◆ PROBLEM STATEMENT:
Look through the data below, and copy each line that carries the word "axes".

◆ DATA SHOWN:
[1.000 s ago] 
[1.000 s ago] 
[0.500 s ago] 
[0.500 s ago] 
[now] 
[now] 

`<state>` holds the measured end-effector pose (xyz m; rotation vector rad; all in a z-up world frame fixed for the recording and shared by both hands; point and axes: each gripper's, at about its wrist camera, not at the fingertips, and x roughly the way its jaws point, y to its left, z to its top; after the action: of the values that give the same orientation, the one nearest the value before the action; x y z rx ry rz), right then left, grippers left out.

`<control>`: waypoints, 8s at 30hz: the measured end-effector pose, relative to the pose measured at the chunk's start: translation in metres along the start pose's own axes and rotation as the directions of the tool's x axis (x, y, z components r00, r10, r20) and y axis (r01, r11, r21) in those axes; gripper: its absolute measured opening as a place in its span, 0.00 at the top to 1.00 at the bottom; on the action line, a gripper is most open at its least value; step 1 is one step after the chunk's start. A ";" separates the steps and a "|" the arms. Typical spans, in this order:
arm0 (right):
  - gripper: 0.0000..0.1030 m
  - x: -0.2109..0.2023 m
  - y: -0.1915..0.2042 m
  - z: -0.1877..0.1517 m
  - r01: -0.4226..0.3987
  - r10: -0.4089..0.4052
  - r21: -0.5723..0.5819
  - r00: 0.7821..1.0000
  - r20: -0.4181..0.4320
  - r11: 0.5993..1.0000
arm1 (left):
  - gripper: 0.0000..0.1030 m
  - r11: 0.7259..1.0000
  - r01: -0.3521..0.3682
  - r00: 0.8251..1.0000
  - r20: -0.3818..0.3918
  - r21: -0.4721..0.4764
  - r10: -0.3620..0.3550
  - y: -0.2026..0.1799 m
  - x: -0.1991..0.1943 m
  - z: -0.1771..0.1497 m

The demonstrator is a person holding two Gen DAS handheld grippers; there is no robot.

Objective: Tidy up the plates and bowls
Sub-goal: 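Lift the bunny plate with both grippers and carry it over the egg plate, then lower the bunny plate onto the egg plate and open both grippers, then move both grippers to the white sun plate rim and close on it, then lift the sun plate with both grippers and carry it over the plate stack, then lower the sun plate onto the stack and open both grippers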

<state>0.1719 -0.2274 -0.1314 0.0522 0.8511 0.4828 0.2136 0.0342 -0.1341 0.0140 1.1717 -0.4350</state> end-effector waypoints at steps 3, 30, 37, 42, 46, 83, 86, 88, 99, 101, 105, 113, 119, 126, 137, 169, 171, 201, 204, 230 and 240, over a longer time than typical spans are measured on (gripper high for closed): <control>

◆ ANSWER TO THIS EXERCISE:
`<state>` holds the measured end-effector pose (xyz m; rotation vector rad; all in a z-up world frame fixed for the recording and shared by both hands; point and axes: each gripper's, at about its wrist camera, not at the fingertips, and x roughly the way its jaws point, y to its left, z to its top; after the action: of the values that give the same orientation, the one nearest the value before the action; x y z rx ry rz), right then left, grippers left out.
`<control>`: waypoints, 8s at 30hz: the measured end-effector pose, relative to the pose measured at the chunk's start: translation in metres along the start pose's own axes and rotation as the directions of the tool's x axis (x, y, z components r00, r10, r20) and y axis (r01, r11, r21) in those axes; gripper: its absolute measured opening as a place in its span, 0.00 at the top to 1.00 at the bottom; on the action line, a gripper is most open at its least value; step 1 is one step after the chunk's start. A ";" separates the steps and a "|" the arms. Typical spans, in this order:

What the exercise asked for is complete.